In the winter of 2016, a group of North American investors headed by Phoenix Suns owner Robert Sarver bought a financially stressed soccer team in the Spanish second division.
Sixteen months later RCD Mallorca was relegated down to the third tier for the first time in nearly four decades, which led to one very important question in the ownership group’s next conference call: What’s relegation?
“I remember a couple of our minority partners, American businessmen, hadn’t really experienced the idea or the thought of relegation,” said former World Cup player Stu Holden, who is also a minority partner. “It was kind of an education. It was, ‘OK, what do we do now?’ “
What the owners — a group that includes two-time NBA MVP Steve Nash, former national team midfielder Kyle Martino and former tennis professional Andy Kohlberg — decided to do was follow a uniquely American template by staying the course, investing in their players and leaning on marketing and promotional strategies learned in the U.S.
It worked, with Mallorca winning promotion in each of the next two seasons to rejoin La Liga this year for the first time since 2013.
“We’re an ownership group that comes from the NBA that has a lot of experience in America in marketing and business. And then we have a club that’s over 100 years old, that has a deep culture and history and fan base,” Nash said of the soccer franchise. “So how do you marry the two?
“Part of our success has been best practices from both sides of the ocean.”
That started when Sarver sent consultants from his NBA team to Spain, where they created new fan experiences borrowed from the basketball league, such as a pitch-side VIP area and the Tunnel Club Experience, which allows fans exclusive views of players as they leave the dressing room and head to the pitch.
Ownership also decided to overpay their players, giving them second-tier salaries to play in the third tier. As a result, five players who appeared in Mallorca’s final game in the third tier were in uniform last August for the team’s return to the first division.
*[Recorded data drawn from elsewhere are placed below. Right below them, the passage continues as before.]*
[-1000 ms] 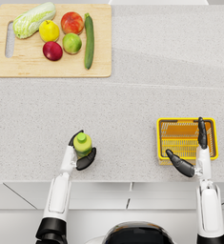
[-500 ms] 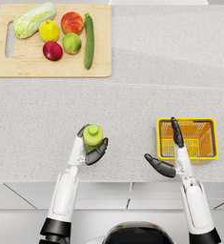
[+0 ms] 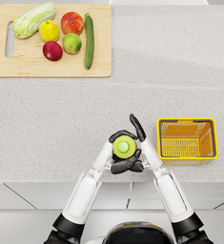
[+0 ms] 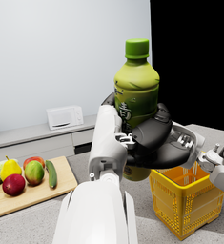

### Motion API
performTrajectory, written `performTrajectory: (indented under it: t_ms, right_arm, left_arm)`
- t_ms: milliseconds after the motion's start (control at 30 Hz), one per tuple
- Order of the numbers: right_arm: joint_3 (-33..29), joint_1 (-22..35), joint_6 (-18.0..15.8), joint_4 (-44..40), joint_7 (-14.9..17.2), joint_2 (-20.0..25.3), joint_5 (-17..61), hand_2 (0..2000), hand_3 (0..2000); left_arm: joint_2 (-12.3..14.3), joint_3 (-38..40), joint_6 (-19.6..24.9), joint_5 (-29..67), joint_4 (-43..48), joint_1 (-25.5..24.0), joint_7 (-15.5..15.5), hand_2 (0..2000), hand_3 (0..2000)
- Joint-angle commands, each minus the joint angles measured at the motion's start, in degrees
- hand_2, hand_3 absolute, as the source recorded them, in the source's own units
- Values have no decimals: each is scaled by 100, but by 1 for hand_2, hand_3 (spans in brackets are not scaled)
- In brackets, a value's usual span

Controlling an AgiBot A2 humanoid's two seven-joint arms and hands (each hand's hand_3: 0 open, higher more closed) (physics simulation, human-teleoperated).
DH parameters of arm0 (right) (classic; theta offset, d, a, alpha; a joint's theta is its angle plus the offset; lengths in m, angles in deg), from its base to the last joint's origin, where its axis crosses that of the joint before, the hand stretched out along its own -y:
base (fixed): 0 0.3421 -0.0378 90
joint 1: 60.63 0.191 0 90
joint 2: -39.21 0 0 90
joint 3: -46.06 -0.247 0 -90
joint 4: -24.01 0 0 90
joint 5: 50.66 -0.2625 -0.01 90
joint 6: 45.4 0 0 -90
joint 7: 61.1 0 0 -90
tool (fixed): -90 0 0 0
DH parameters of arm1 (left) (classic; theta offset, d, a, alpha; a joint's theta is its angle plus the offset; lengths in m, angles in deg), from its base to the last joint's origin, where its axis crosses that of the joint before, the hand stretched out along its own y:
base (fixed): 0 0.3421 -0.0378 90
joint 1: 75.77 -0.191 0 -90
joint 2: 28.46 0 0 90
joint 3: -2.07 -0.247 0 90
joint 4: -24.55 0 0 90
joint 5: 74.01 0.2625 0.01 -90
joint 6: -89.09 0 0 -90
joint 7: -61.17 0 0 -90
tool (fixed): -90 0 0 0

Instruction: Pick up the green tea and place it into the yellow basket

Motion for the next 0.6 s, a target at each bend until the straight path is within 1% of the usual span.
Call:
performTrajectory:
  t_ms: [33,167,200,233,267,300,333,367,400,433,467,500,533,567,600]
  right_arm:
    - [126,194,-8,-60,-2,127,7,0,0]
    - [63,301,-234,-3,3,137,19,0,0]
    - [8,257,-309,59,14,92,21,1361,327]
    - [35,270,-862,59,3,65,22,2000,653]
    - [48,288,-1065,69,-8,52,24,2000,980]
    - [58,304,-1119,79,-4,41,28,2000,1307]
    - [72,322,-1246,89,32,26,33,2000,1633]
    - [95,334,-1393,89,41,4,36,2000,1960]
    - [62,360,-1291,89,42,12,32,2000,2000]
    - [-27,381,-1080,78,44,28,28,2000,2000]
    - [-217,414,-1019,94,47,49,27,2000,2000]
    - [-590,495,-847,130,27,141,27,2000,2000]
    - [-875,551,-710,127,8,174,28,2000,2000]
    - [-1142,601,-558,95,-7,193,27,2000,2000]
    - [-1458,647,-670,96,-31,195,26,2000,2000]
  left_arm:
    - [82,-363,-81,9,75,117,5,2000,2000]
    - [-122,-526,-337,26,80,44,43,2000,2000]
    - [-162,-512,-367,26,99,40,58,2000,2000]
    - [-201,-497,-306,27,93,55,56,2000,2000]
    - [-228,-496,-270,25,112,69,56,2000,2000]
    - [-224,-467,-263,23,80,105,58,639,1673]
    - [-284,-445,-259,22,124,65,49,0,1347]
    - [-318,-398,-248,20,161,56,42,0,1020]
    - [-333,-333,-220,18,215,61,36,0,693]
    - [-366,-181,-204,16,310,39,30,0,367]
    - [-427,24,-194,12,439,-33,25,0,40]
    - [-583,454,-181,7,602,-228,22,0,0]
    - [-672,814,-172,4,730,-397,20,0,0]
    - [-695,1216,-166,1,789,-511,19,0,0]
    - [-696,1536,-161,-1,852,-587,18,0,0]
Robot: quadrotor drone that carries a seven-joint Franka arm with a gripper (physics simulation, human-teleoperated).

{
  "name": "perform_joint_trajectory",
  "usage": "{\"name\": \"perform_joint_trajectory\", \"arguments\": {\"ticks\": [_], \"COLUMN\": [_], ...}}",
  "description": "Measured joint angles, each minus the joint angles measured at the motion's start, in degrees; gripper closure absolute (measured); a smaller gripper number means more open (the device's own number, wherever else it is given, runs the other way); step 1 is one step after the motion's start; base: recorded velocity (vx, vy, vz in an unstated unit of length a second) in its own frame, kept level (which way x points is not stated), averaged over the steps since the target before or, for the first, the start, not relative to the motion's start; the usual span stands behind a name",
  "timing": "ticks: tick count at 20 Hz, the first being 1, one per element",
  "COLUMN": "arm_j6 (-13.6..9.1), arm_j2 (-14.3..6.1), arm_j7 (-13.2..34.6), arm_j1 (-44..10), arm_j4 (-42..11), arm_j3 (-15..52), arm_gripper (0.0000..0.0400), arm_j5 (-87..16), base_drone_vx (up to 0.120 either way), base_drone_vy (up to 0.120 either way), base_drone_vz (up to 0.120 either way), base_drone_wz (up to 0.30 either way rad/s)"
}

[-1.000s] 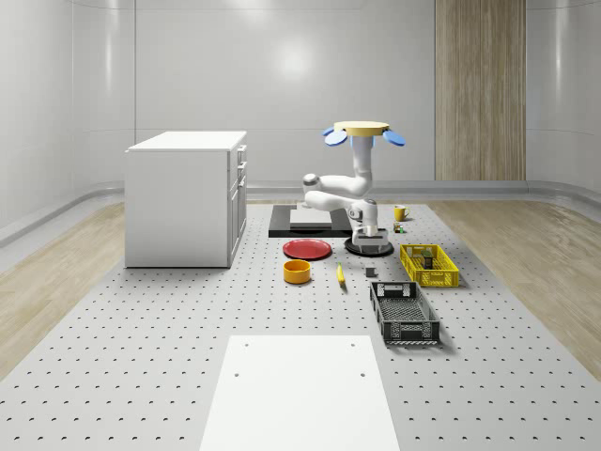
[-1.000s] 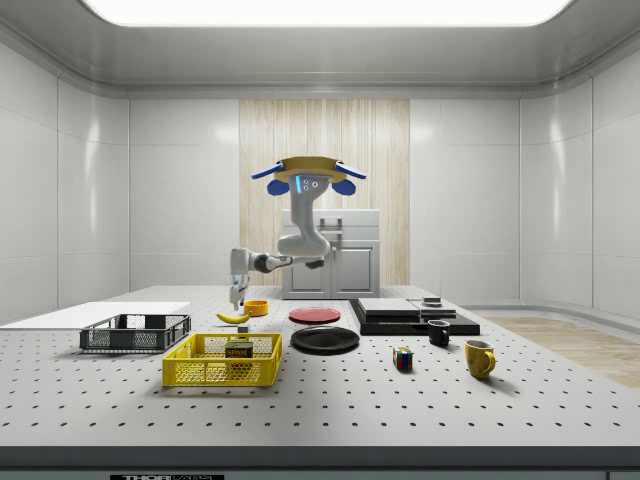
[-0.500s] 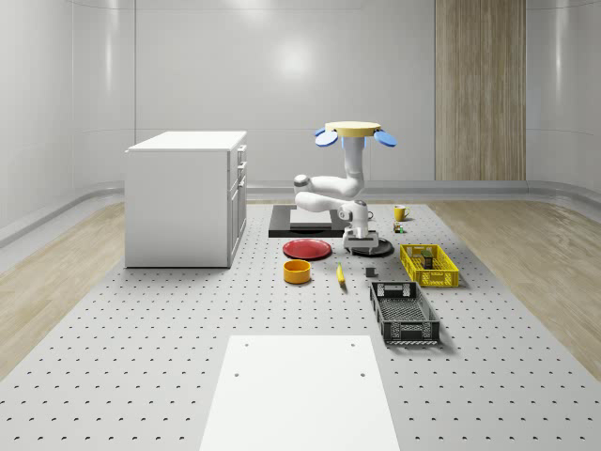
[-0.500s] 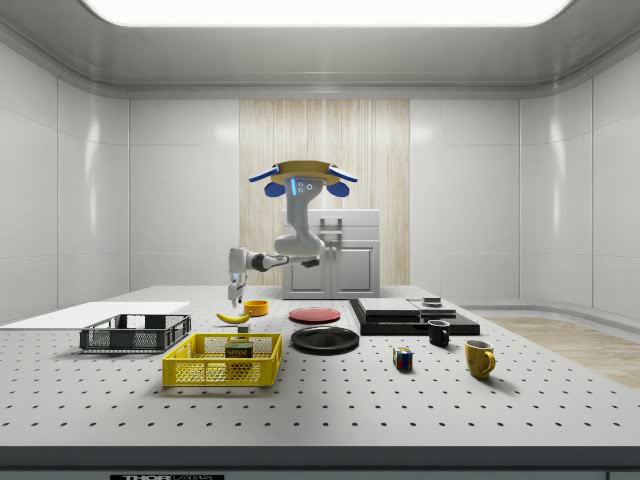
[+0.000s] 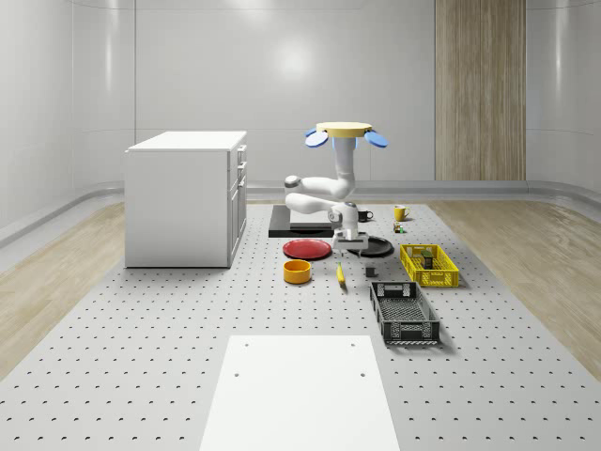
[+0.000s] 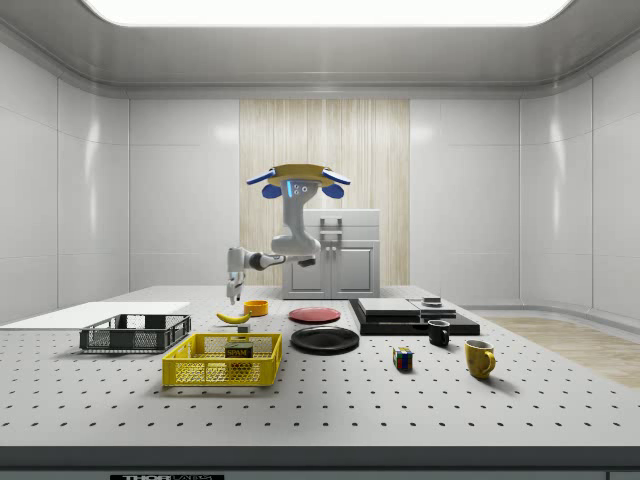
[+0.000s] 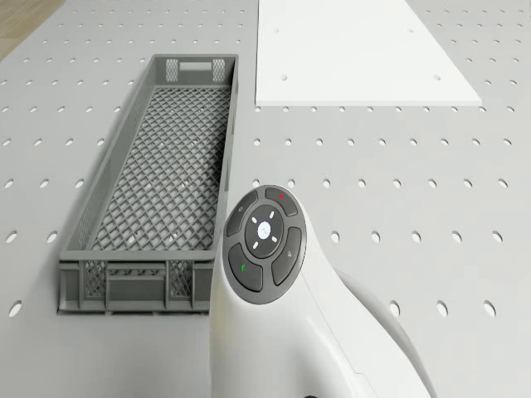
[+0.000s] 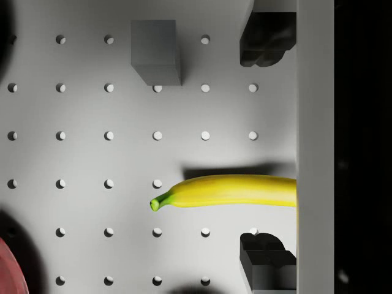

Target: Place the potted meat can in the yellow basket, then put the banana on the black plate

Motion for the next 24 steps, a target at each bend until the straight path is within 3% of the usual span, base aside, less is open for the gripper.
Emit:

“That’s been a really big positive for us: the continuity and the chemistry and the culture,” Nash said of Mallorca, which has a league-low salary limit of $33 million, less than one-twentieth of what La Liga rivals Barcelona and Real Madrid will spend.
Perfecting that mix of smart spending with savvy marketing is necessary for survival in a North American sports landscape crowded with five major professional leagues, college athletics and NASCAR, among other things — competition that European club owners have never faced.
“Over there it’s like you’re so far and away the dominant player that you don’t have to be brilliant in marketing because your fans are coming. It’s passed down for centuries,” Nash said.
But with teams increasingly competing for hearts and mind in a global marketplace, it’s now just as important to sell your team to supporters in Manila and Minneapolis as it is to keep your fans in Mallorca. And that new reality has made American owners highly sought in European soccer.
France’s Ligue 1 has been the most ambitious suitor, designing a 32-page presentation that it pushed on prospective investors during more than a half-dozen recruiting trips to the U.S. in the past two years. As a result, two of the league’s 20 teams belong to Americans, among them former Dodgers owner Frank McCourt.
Italy’s Serie A has one Canadian and three U.S. ownership groups, and there are 12 teams in the top two division of English soccer with American owners. Only the German Bundesliga lacks a U.S. owner, and that’s because it’s forbidden under a rule that requires teams to be majority-owned by German club members.
“American owners bring sports marketing knowledge, business knowledge,” said Olivier Jaubert, Ligue 1’s chief sales and marketing director. “They bring their revenues and they bring their expertise. We need to have investors and we need to have experts who can make sure that our stadiums are full, that we generate new sponsorship revenues, we increase merchandising.
“People who are owning franchises in the U.S., normally they are masters of this kind of industry and business.”
The investors, meanwhile, are drawn by the chance to make a quick buck. When a group that included Boston Celtics co-owner James Pallotta bought a 67% share of Roma in 2011, it cost them $100 million. Last spring Forbes said the club was worth $622 million.
Sarver’s group bought Mallorca for $24 million. The team will make more than double that in prize money alone this season even if it finishes last in La Liga. (With a 2-0 loss Saturday to Sevilla, Mallorca enters Sunday — the final match day before La Liga’s holiday break — 17th in the 20-team league — just a point out of the relegation zone.)
“We found a niche in the market: a lot of upside that wasn’t too expensive,” Nash said. “American owners are like, ‘Wow, there’s this place over there where we can make a ton of money using practices we’re learned here.’ ”
Added: Holden: “There’s no secret. We invested in Spanish soccer because you see an opportunity to increase the value of your investment. But also to do it in the right way … with a sustainable long-term plan, and that’s what’s been the most effective thing for our group.
“And having a North American ownership group is part of it.”